NASA awarded Kent-based Blue Origin a contract to study the magnetic field around Mars with a launch target date of late 2024.
Escape and Plasma Acceleration and Dynamics Explorers (ESCAPADE) will launch on Blue Origin’s New Glenn rocket from Space Launch Complex-36 at Cape Canaveral Space Force Station in Florida, according to a Feb. 9 NASA press release.
Blue Origin is one of 13 companies NASA selected for Venture-Class Acquisition of Dedicated and Rideshare (VADR) contracts in 2022. NASA’s Launch Services Program, based at the agency’s Kennedy Space Center in Florida, manages the VADR contracts. As part of VADR, the fixed-price indefinite-delivery/indefinite-quantity contracts have a five-year ordering period with a maximum total value of $300 million across all contracts.

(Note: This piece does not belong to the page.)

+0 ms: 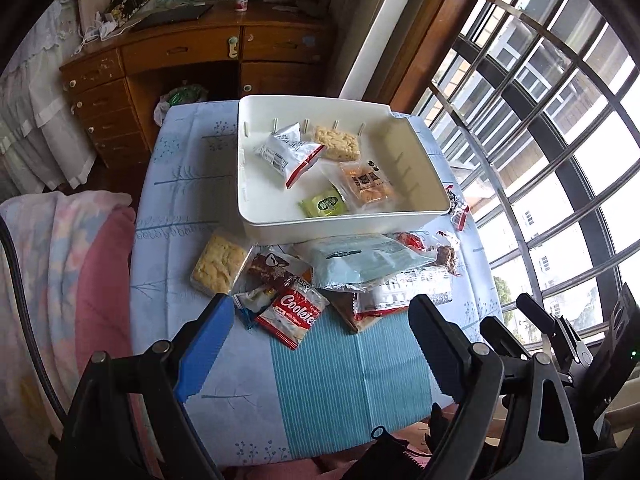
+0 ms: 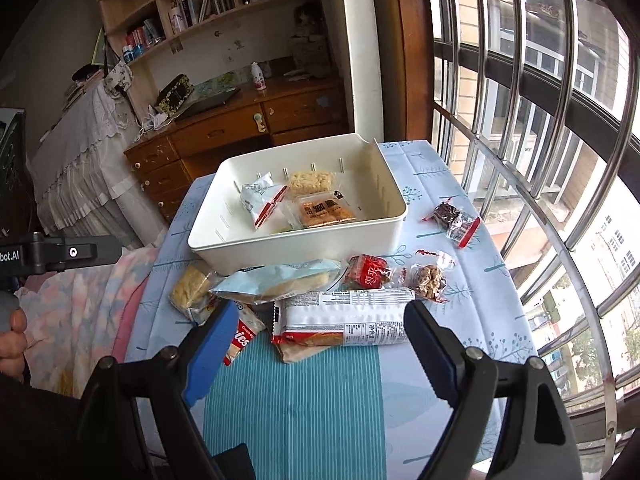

NASA and Blue Origin did not release the value of this contract.
“ESCAPADE follows a long tradition of NASA Mars science and exploration missions, and we’re thrilled NASA’s Launch Services Program has selected New Glenn to launch the instruments that will study Mars’ magnetosphere,” said Jarrett Jones, senior vice president, New Glenn, Blue Origin.
ESCAPADE will study Mars’ magnetosphere – the magnetized area of space around the planet – using two identical small spacecraft, which will provide simultaneous two-point observations, according to NASA. The spacecraft will help provide researchers a better understanding of how the magnetosphere interacts with the solar wind, and how energy and plasma enter and leave the magnetosphere.
Each satellite will carry three instruments: a magnetometer for measuring magnetic field, an electrostatic analyzer to measure ions and electrons, and a Langmuir probe for measuring plasma density and solar extreme ultraviolet flux.
It will take ESCAPADE about 11 months to arrive at Mars after leaving Earth’s orbit, where both spacecraft will spend several months adjusting their orbits before they are in position to best capture data about the magnetosphere, according to NASA. Studying different magnetospheres gives scientists a better understanding of space weather, which can protect astronauts and satellites both as they orbit Earth and explore the solar system.
Amazon founder Jeff Bezos also is the founder of Blue Origin, which opened in Kent in 2000. The aerospace company expanded its headquarters in 2020 to a 236,000-square-foot blue-colored facility along 76th Avenue South between South 212th and South 228th streets.
Blue Origin launched its first rides into space in 2021 and eventually plans to have people living and working in space.